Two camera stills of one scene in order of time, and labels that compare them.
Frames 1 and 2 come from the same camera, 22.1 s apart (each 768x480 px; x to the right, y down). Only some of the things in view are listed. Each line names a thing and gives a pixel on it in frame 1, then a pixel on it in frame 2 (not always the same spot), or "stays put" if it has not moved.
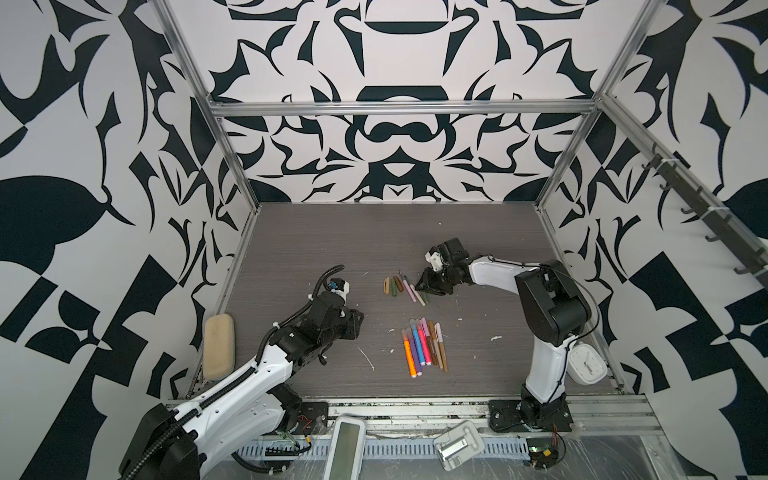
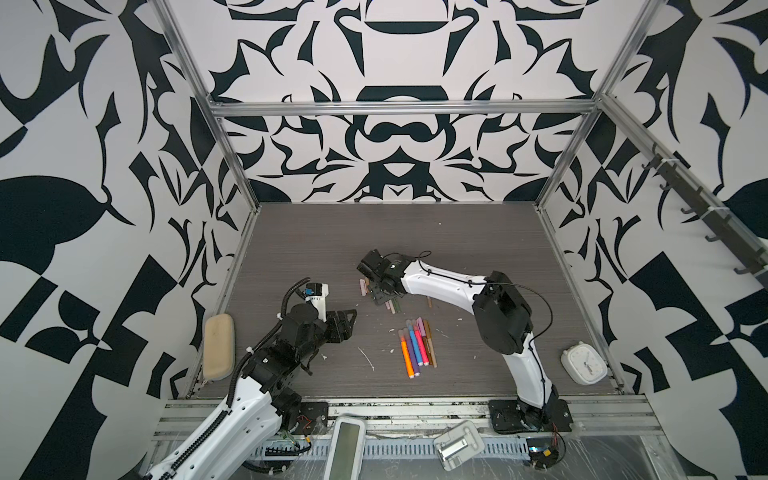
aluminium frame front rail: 421,415 stays put
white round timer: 584,365 stays put
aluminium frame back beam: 235,109 stays put
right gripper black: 428,284 → 373,288

--------------------------------------------------

> **Problem to solve**: Beginning at the line that holds "Frames 1 and" and ending with the last line of the entries, please set down each line exactly, leaving every picture out.

> **Problem solution**:
Frames 1 and 2 come from the same camera, 22.1 s apart (each 768x480 px; x to the right, y down). Only some of the things in view are listed. Each line names a thing and gives a pixel on it in frame 1, then a pixel on it in frame 2 (not always the same spot), or "stays put" if it has not moved.
aluminium frame front rail: 421,415 stays put
white round timer: 584,365 stays put
aluminium frame back beam: 235,109 stays put
right gripper black: 428,284 → 373,288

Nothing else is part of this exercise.